- Exercise aim -
Repeat only what appears from the line containing "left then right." through the last line of the listing below, exactly as written.

•••

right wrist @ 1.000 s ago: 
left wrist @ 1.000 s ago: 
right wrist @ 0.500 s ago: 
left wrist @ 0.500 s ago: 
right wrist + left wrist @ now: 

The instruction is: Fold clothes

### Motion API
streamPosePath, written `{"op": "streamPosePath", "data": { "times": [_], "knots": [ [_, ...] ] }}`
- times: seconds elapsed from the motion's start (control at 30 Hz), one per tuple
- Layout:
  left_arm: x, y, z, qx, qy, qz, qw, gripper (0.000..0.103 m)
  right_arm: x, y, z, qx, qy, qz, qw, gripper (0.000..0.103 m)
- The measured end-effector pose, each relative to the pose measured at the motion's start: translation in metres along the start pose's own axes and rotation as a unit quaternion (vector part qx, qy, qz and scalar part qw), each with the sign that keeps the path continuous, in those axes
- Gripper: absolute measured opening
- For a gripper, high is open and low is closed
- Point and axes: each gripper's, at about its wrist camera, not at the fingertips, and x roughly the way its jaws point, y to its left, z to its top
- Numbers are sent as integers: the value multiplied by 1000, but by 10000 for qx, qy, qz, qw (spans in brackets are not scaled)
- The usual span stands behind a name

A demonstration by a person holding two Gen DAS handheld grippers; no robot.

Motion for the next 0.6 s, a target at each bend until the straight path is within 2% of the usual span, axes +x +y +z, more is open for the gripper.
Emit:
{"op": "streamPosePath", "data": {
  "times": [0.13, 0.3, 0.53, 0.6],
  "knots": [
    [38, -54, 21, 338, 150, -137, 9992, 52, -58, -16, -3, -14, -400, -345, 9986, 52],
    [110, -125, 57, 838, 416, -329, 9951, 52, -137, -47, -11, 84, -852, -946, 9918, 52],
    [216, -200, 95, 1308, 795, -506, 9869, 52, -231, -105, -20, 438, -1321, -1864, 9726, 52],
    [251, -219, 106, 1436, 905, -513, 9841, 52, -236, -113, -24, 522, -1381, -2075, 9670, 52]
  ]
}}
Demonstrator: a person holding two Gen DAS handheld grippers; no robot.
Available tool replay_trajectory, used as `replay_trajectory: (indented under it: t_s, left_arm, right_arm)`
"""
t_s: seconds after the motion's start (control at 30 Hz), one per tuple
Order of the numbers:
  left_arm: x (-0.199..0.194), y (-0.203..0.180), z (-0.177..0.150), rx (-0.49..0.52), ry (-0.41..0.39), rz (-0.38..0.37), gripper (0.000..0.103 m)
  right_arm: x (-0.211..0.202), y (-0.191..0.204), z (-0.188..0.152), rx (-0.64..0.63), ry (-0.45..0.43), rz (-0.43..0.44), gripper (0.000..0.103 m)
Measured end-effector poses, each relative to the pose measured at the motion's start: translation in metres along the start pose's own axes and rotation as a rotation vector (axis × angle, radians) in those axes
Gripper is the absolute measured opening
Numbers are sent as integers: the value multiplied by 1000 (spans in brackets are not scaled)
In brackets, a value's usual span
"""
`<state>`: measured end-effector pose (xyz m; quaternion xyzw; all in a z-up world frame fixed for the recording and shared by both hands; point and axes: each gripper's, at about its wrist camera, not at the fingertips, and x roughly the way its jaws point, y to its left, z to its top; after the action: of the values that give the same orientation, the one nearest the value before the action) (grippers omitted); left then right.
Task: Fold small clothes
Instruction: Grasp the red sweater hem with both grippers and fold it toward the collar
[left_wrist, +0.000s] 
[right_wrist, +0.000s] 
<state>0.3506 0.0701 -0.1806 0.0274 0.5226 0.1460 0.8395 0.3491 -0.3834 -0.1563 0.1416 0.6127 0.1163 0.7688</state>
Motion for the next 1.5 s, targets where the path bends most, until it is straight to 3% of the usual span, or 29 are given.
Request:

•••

- Answer space -
`<state>`: measured end-effector pose (xyz m; quaternion xyzw; all in a z-up world frame fixed for the recording and shared by both hands; point and axes: each gripper's, at about its wrist camera, not at the fingertips, and x roughly the way its jaws point, y to its left, z to its top; after the action: of the values that give the same orientation, the one nearest the value before the action) (grippers omitted); left then right.
Task: Fold small clothes
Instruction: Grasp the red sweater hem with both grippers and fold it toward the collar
[left_wrist, +0.000s] 
[right_wrist, +0.000s] 
<state>0.3506 0.0701 -0.1806 0.0274 0.5226 0.1460 0.8395 0.3491 -0.3834 -0.1563 0.1416 0.6127 0.1163 0.7688</state>
Motion for the next 1.5 s, targets where the path bends most, until it is straight to 3% of the usual span, or 29 are given.
Request:

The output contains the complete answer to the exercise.